What the task requires: When you spot the word "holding" in a line of the data below, copy that line.

Data provided:
# # #
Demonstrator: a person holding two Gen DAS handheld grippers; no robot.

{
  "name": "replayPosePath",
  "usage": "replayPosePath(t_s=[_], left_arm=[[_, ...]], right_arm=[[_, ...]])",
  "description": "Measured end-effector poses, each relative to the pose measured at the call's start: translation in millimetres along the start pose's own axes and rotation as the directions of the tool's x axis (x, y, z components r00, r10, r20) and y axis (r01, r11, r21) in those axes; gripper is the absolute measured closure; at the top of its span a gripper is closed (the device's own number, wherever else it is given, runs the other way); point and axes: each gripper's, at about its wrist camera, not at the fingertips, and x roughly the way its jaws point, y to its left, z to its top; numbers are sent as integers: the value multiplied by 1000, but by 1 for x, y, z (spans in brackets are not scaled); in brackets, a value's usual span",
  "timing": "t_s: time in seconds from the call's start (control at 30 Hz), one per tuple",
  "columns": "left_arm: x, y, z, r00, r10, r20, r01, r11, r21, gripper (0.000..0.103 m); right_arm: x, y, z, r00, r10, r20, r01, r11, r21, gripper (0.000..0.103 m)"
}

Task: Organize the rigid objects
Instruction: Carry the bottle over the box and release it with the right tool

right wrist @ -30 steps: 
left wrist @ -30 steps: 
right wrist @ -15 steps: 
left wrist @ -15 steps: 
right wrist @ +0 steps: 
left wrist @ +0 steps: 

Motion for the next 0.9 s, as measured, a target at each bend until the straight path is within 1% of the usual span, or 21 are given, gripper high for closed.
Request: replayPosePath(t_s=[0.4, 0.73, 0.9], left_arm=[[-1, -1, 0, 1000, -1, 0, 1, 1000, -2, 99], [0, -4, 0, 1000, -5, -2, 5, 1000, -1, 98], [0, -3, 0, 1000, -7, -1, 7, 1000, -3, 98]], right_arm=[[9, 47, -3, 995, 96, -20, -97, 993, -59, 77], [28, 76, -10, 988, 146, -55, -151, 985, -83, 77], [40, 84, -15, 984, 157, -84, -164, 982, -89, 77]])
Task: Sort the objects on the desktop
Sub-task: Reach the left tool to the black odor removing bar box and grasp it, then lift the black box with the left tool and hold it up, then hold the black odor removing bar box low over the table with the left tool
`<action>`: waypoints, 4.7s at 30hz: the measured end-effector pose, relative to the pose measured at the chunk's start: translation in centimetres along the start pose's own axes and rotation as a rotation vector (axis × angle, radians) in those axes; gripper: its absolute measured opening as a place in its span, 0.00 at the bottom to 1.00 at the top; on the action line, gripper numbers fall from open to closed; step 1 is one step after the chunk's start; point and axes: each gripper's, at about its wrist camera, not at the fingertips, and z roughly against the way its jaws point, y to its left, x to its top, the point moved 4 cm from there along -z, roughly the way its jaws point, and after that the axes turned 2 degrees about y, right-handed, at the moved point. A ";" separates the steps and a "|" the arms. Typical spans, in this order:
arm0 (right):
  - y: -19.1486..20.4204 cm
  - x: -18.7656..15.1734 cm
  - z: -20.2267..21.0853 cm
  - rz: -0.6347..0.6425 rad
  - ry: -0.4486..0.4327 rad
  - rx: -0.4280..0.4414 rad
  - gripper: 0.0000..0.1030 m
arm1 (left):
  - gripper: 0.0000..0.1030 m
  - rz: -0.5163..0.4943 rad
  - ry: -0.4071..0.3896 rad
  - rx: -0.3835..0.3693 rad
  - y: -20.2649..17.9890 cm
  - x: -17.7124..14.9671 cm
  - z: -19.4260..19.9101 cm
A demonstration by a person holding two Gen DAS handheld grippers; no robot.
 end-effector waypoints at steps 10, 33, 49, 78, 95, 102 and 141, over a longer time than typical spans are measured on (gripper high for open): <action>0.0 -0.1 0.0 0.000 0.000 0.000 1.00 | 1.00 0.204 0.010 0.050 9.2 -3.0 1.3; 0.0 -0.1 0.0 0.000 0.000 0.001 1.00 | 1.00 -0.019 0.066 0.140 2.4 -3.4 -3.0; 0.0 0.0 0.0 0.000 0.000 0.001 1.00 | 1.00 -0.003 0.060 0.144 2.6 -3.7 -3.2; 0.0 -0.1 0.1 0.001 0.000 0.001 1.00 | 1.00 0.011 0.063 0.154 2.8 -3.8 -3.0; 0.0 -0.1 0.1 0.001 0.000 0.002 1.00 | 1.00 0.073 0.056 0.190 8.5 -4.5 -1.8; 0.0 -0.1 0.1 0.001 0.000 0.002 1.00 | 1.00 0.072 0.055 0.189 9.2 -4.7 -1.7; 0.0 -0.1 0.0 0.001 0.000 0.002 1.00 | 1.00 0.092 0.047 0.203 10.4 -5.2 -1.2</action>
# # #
Answer to this exercise:
Demonstrator: a person holding two Gen DAS handheld grippers; no robot.
A demonstration by a person holding two Gen DAS handheld grippers; no robot.

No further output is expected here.